> **To do**
Any picture in the listing is left out of the copy; all else is duplicated exactly.

> **Dataset extract**
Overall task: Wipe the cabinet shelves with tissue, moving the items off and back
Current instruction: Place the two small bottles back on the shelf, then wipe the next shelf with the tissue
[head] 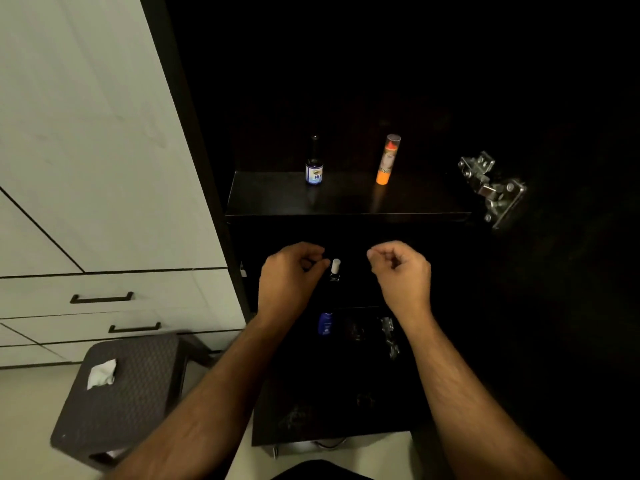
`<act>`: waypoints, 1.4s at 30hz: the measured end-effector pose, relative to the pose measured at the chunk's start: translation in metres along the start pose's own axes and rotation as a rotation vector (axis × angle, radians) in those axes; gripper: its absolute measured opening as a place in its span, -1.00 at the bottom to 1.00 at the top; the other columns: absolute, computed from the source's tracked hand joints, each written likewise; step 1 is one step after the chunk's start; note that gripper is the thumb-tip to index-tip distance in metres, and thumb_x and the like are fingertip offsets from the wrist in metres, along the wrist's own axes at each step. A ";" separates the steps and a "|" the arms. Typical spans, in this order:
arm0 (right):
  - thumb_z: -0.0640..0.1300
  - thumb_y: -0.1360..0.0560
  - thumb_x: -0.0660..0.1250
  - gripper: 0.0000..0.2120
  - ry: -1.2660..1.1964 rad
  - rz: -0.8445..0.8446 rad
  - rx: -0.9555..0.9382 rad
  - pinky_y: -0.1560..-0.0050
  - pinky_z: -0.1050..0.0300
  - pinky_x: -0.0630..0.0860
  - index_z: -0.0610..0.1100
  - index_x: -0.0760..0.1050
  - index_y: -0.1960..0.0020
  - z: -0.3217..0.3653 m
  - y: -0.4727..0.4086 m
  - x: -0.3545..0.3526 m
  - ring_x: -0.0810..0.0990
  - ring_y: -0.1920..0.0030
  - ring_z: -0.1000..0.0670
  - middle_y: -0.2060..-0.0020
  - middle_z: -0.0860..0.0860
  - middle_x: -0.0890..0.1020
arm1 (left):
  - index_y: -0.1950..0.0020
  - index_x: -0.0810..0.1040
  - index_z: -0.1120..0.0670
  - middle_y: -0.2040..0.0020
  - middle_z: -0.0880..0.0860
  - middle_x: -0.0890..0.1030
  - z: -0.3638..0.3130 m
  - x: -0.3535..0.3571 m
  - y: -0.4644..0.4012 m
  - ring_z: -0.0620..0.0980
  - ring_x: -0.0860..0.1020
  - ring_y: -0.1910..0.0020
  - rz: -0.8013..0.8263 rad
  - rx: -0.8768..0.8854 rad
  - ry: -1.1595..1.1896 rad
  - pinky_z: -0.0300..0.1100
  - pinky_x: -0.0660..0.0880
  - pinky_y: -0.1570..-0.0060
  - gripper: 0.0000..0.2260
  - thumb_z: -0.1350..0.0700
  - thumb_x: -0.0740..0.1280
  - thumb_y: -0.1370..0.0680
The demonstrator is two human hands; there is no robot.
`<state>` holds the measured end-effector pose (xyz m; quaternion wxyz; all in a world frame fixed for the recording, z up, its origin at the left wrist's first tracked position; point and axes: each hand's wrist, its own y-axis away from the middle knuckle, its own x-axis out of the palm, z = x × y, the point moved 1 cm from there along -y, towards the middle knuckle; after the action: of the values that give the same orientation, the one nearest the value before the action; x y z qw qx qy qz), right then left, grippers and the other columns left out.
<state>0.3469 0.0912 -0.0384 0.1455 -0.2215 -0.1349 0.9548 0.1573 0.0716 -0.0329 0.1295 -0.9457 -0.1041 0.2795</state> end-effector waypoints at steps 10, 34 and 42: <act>-0.21 -0.44 0.47 -0.88 0.303 0.355 0.164 0.26 0.51 0.40 -0.14 0.65 0.02 -0.079 -0.019 0.046 0.59 0.22 0.13 0.16 0.00 0.69 | -0.17 0.61 0.02 -0.06 -0.06 0.67 0.077 0.058 -0.022 -0.13 0.60 -0.06 0.218 -0.109 -0.280 -0.25 0.50 -0.07 -0.77 0.09 0.42 -0.51; -0.31 -0.43 0.43 -0.86 0.097 0.564 0.165 0.22 0.42 0.45 -0.09 0.66 0.09 -0.091 -0.027 0.079 0.60 0.22 0.20 0.23 0.08 0.67 | -0.08 0.69 0.08 -0.02 0.03 0.70 0.090 0.084 -0.027 0.00 0.64 0.01 0.253 -0.137 -0.251 -0.23 0.48 0.03 -0.83 0.19 0.39 -0.52; -0.36 -0.49 0.39 -0.78 -0.192 0.667 0.382 0.30 0.24 0.56 -0.31 0.57 -0.13 -0.077 0.018 0.083 0.60 0.26 0.05 0.23 0.00 0.63 | -0.04 0.69 0.03 0.09 -0.01 0.69 0.108 0.048 0.026 -0.02 0.66 0.10 0.215 -0.374 0.043 -0.09 0.62 0.06 -0.88 0.14 0.43 -0.52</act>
<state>0.3069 0.1174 -0.1432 -0.1471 -0.1319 0.1114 0.9739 0.1400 0.0802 -0.1523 -0.0768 -0.9646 -0.0501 0.2473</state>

> **Written answer**
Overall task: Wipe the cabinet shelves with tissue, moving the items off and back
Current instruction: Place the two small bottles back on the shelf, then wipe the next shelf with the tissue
[head] 
`<act>`: waypoints, 1.4s at 30hz: the measured end-effector pose, relative to the pose measured at the chunk's start: translation in metres along the start pose's own axes and rotation as a rotation vector (axis × angle, radians) in those axes; gripper: its absolute measured opening as a place in its span, -1.00 at the bottom to 1.00 at the top; the other columns: absolute, computed from the source's tracked hand joints, each written likewise; step 1 is one step after the chunk's start; note that gripper is the thumb-tip to index-tip distance in metres, and thumb_x and the like are fingertip offsets from the wrist in metres, along the wrist's own axes at each step. A ";" separates the steps and a "|" the arms. Typical spans, in this order:
arm0 (right):
  - thumb_z: -0.0640..0.1300
  - thumb_y: -0.1360..0.0560
  - thumb_x: -0.0660..0.1250
  - gripper: 0.0000..0.2120
  - ry: -1.2660..1.1964 rad
  - rz: -0.8445..0.8446 rad
  - rx: -0.9555..0.9382 rad
  - pinky_y: -0.1560..-0.0050
  - pinky_z: -0.1050..0.0300
  - pinky_x: -0.0630..0.0860
  - index_z: -0.0610..0.1100
  - index_x: -0.0760..0.1050
  - index_y: -0.1960..0.0020
  - z: -0.3217..0.3653 m
  - y: -0.4727..0.4086 m
  - x: -0.3545..0.3526 m
  - ring_x: -0.0810..0.0990
  - ring_y: -0.1920..0.0030
  - ring_z: -0.1000..0.0670
  - middle_y: -0.2060..-0.0020
  - middle_z: -0.0860..0.0860
  - middle_x: -0.0890..0.1020
arm1 (left):
  - index_y: -0.1950..0.0020
  - index_x: -0.0810..0.1040
  - index_z: -0.1120..0.0670
  - middle_y: -0.2040..0.0020
  - middle_z: -0.0880..0.0860
  - middle_x: -0.0890..0.1030
  - z: -0.3638..0.3130 m
  - x: -0.3535..0.3571 m
  - y: -0.4644..0.4012 m
  - ring_z: -0.0620..0.0980
  - ring_x: -0.0860..0.1020
  - ring_y: -0.1910..0.0020
  - rz: -0.8013..0.8263 rad
  - rx: -0.8768..0.8854 rad
  - ry: -1.1595..1.1896 rad
  - pinky_z: -0.0300..0.1100
  - pinky_x: -0.0660..0.0880
  - pinky_y: -0.1570..-0.0060
  - gripper: 0.0000..0.2260
  - thumb_z: -0.1350..0.0700
  - thumb_x: -0.0740..0.1280
  - thumb_y: -0.1370..0.0680
The demonstrator is two human hands; there is no robot.
`<state>` holds the measured end-effector pose (xyz m; quaternion wxyz; all in a world frame fixed for the recording, z up, its origin at the left wrist's first tracked position; point and axes: each hand's wrist, its own y-axis away from the middle knuckle, its own x-axis out of the palm, z = x × y, the point moved 1 cm from there along -y, towards the middle knuckle; after the action: of the values that give the same orientation, the one nearest the value before the action; x y z qw qx qy qz), right then left, grippers and the other columns left out.
<state>0.3469 0.0912 -0.0384 0.1455 -0.2215 -0.1349 0.9548 0.1573 0.0716 -0.0329 0.1295 -0.9457 -0.1041 0.2795</state> end-effector waypoints at steps 10, 34 and 42: <act>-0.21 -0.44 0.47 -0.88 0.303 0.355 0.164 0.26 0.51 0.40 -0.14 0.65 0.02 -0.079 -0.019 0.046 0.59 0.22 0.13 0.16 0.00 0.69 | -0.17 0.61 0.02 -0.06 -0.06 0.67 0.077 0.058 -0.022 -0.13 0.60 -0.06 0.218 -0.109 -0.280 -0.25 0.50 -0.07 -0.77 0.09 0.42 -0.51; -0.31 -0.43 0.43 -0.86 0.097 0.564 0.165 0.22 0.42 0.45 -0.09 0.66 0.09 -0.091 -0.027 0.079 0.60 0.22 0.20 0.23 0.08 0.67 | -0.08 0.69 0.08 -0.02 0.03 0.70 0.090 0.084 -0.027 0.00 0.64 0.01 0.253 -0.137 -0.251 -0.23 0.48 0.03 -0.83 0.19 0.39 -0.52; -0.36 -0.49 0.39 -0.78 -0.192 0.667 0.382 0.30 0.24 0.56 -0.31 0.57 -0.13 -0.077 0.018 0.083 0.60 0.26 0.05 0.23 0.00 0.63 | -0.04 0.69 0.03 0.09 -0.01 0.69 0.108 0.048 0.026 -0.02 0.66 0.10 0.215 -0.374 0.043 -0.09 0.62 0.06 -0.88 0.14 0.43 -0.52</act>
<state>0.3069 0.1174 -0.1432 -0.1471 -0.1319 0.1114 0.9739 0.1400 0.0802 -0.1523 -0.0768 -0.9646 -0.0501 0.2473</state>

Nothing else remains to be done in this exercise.